Exam Tips for Year 7 Reading
Text 1
NarrativeThe Crossing
The river had risen overnight. Where yesterday there had been a lazy stream barely covering Kai's ankles, there was now a surging brown torrent that roared between the banks like a wounded animal. He stood at the edge and felt the spray against his face, cold and sharp.
"We can't cross that," Priya said flatly, dropping her pack on the mud. She sat on a rock and pulled her hat low over her eyes, as though the problem might disappear if she simply refused to look at it.
But Kai was already scanning the riverbank upstream, squinting through the grey morning light. Fifty metres away, the skeleton of an old bridge jutted from the water — three concrete pylons, the deck long since washed away. Between the pylons, the current seemed to break and slow.
"If we use a rope between those pylons," he said, more to himself than to Priya, "we could wade across in the gaps where the water slows." He did not mention the obvious risk. He did not need to. They both knew that the only alternative was a two-day detour through terrain that offered no shelter and no water.
Text 2
PersuasiveWhy Every School Needs an Outdoor Education Program
Too many Australian students spend their school days confined to classrooms, sitting under fluorescent lights, staring at screens. Is it any wonder that youth anxiety rates have soared to record levels? Our children are disconnected from the natural world — and it is harming them.
Research from the University of Melbourne found that students who participated in regular outdoor education programs showed a 23% improvement in resilience scores and significantly lower rates of stress compared to those who did not.

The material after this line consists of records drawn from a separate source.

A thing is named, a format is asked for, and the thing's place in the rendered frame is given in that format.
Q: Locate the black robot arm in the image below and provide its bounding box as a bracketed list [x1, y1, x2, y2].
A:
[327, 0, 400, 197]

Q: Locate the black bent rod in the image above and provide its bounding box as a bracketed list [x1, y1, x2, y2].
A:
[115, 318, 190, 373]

These are not small gains. They are transformational.
Outdoor education teaches skills that no textbook can provide: teamwork under pressure, risk assessment, problem-solving with limited resources, and the quiet confidence that comes from overcoming a genuine physical challenge. These are precisely the qualities that employers say are lacking in today's graduates.

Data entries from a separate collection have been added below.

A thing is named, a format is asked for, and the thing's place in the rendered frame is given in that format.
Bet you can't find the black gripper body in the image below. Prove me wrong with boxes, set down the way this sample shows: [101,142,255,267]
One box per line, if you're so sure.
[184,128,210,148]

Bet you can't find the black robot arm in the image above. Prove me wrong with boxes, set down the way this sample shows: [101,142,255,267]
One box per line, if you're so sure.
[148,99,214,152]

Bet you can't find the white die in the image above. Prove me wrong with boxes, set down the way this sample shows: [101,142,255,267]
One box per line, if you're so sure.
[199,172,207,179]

It is time for every school in Australia to make outdoor education a compulsory part of the curriculum. The evidence is overwhelming. The benefits are undeniable. Our students deserve better than four walls and a whiteboard.
Knowledge Check
NAPLAN Style10 questions covering both texts. Questions 1-5 relate to Text 1, questions 6-9 relate to Text 2, and question 10 compares both.
Question 1 — Text 1: Simile
The river "roared between the banks like a wounded animal." What effect does this simile have?

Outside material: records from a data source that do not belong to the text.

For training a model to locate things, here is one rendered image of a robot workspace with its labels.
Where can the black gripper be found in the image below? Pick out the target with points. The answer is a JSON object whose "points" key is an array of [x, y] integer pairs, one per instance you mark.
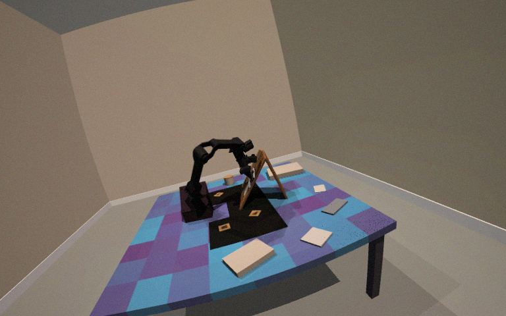
{"points": [[244, 167]]}

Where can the grey cylinder with orange top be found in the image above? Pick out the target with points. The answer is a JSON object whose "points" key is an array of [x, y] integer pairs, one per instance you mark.
{"points": [[228, 180]]}

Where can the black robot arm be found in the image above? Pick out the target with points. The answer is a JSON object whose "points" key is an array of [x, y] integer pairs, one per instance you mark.
{"points": [[201, 157]]}

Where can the grey flat rectangular tile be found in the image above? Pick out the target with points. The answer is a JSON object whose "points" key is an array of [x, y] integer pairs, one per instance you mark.
{"points": [[334, 206]]}

Question 2 — Text 1: Character
What does Priya pulling "her hat low over her eyes" suggest about her reaction?
Question 3 — Text 1: Inference
Why does Kai not mention "the obvious risk"?
Question 4 — Text 1: Vocabulary
What does the word "torrent" mean in context?
Question 5 — Text 1: Contrast
How does the author use contrast in the opening paragraph?
Question 6 — Text 2: Rhetorical Question
What is the purpose of the rhetorical question "Is it any wonder that youth anxiety rates have soared?"
Question 7 — Text 2: Evidence
The author cites research from the University of Melbourne. Why?
Question 8 — Text 2: Emotive Language
The phrase "Our students deserve better than four walls and a whiteboard" uses emotive language. What is its effect?
Question 9 — Text 2: Structure
What is the structure of Text 2?
Question 10 — Comparing Texts
Both texts feature challenges. How does the purpose of describing the challenge differ between the two texts?
Key Concepts Summary
- ●Narrative techniques: Simile, contrast, imagery and dialogue build tension and reveal character.
- ●Persuasive techniques: Rhetorical questions, emotive language, statistics and expert opinion build a convincing argument.
- ●Comparing texts: Consider purpose, audience, structure and techniques when comparing different text types.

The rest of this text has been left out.